Schema coverage is 100% with complete property descriptions. Description references 'text' which aligns with the 'prompt' parameter, but adds no syntax, validation rules, or format details beyond what's already documented in the schema. Baseline 3 appropriate when schema carries full documentation burden.

Input schemas describe structure but not intent. Descriptions should explain non-obvious parameter relationships and valid value ranges.

Purpose5/5

Does the description clearly state what the tool does and how it differs from similar tools?

Opens with specific verb 'Detect' and clear resource 'prompt injection in text'. Distinguishes sharply from siblings (check_domain, check_email, etc.) by specifying text/prompt analysis across 4 unique categories (direct injection, encoding tricks, exfiltration, indirect injection).

Agents choose between tools based on descriptions. A clear purpose with a specific verb and resource helps agents select the right tool.

Usage Guidelines4/5

Does the description explain when to use this tool, when not to, or what alternatives exist?

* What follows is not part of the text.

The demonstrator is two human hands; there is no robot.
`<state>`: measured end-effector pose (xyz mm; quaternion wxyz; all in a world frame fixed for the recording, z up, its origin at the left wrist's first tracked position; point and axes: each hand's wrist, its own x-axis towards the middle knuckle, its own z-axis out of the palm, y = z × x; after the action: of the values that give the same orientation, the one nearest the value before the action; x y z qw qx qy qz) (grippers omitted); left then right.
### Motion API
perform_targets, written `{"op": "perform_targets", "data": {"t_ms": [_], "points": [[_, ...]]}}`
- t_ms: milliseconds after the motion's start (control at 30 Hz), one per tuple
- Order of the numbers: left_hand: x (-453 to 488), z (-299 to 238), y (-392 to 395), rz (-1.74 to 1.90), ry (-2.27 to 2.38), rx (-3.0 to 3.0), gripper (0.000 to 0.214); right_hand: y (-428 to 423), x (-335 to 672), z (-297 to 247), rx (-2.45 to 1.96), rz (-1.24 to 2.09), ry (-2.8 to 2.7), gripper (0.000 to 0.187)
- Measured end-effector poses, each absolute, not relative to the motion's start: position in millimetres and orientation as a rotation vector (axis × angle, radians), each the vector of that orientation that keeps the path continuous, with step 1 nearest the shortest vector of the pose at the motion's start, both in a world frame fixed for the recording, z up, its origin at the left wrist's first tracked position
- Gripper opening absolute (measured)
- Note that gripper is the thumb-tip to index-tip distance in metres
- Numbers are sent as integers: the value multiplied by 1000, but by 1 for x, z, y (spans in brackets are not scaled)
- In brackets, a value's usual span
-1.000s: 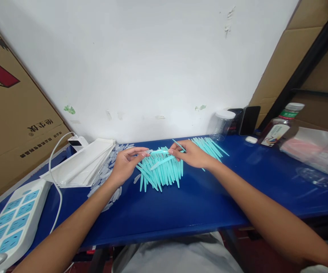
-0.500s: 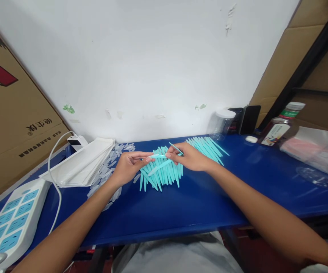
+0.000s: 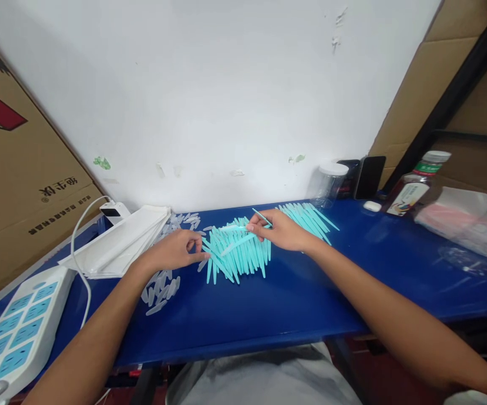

Provides explicit usage context: 'Designed for real-time inline usage before processing untrusted user input.' Gives clear operational guidance (inline, before processing). Lacks explicit 'when not to use' or comparison to siblings, though domain is distinct.

Agents often have multiple tools that could apply. Explicit usage guidance like "use X instead of Y when Z" prevents misuse.